_TASK DETAILS_
Up to and including the line that holds "Length unit: cm.", print the data exactly from its first line; do not print the pictures.

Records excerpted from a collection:
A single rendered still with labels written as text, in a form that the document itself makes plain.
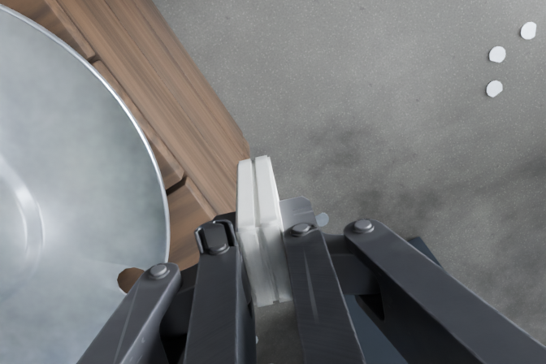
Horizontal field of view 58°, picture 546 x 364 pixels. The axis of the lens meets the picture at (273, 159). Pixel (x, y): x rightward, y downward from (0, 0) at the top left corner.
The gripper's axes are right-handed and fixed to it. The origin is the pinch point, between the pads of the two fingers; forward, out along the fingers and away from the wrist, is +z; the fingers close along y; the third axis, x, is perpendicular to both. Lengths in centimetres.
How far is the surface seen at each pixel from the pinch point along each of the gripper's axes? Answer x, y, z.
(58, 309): -8.6, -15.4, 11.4
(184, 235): -6.1, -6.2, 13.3
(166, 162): -0.7, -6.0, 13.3
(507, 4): 0, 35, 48
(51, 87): 5.7, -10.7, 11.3
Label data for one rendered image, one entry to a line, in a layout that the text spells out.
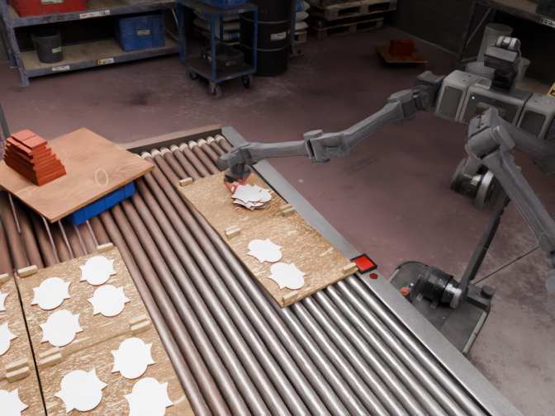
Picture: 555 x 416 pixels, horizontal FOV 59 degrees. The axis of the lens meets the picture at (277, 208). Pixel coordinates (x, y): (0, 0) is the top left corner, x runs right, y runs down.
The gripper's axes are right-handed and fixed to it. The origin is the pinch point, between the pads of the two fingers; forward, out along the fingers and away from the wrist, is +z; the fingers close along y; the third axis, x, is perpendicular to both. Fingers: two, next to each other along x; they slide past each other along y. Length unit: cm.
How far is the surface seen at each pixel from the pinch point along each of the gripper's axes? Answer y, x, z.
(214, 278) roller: 43.4, 19.0, 6.6
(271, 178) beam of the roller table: -24.4, 3.2, 7.4
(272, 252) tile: 22.5, 31.0, 3.9
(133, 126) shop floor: -143, -207, 102
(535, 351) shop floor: -79, 148, 97
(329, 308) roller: 33, 60, 6
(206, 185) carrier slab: -0.5, -17.1, 5.5
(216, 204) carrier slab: 8.4, -4.9, 5.3

_EXERCISE ANSWER_
A single rendered still with labels written as text, in a form that the document itself makes plain.
Horizontal field of view 58°, picture 546 x 364 pixels. The axis of the lens meets the picture at (273, 159). Pixel (x, y): x rightward, y downward from (0, 0) at the top left corner.
The gripper's axes are right-handed and fixed to it. The origin is the pinch point, between the pads of the two fingers; forward, out along the fingers and away from the wrist, is +z; the fingers close along y; the third axis, x, is perpendicular to both. Lengths in centimetres.
How far is the surface seen at each pixel from the pinch point along each of the gripper's axes? Answer x, y, z.
(58, 309): -8.6, -15.4, 11.4
(184, 235): -6.1, -6.2, 13.3
(166, 162): -0.7, -6.0, 13.3
(507, 4): 0, 35, 48
(51, 87): 5.7, -10.7, 11.3
Label data for one rendered image, one entry to a line, in a layout that the text spells out.
Picture: 555 x 416 pixels, horizontal FOV 59 degrees. The axis of the lens meets the picture at (277, 208). Pixel coordinates (x, y): (0, 0) is the top left corner, x runs right, y runs down.
The gripper's axes are right-handed and fixed to it. The origin is the pinch point, between the pads of the two fingers; forward, out along the fingers and away from the wrist, is +z; the fingers close along y; the third axis, x, is perpendicular to both. Fingers: two, next to each other along x; they slide past each other along y. Length unit: cm.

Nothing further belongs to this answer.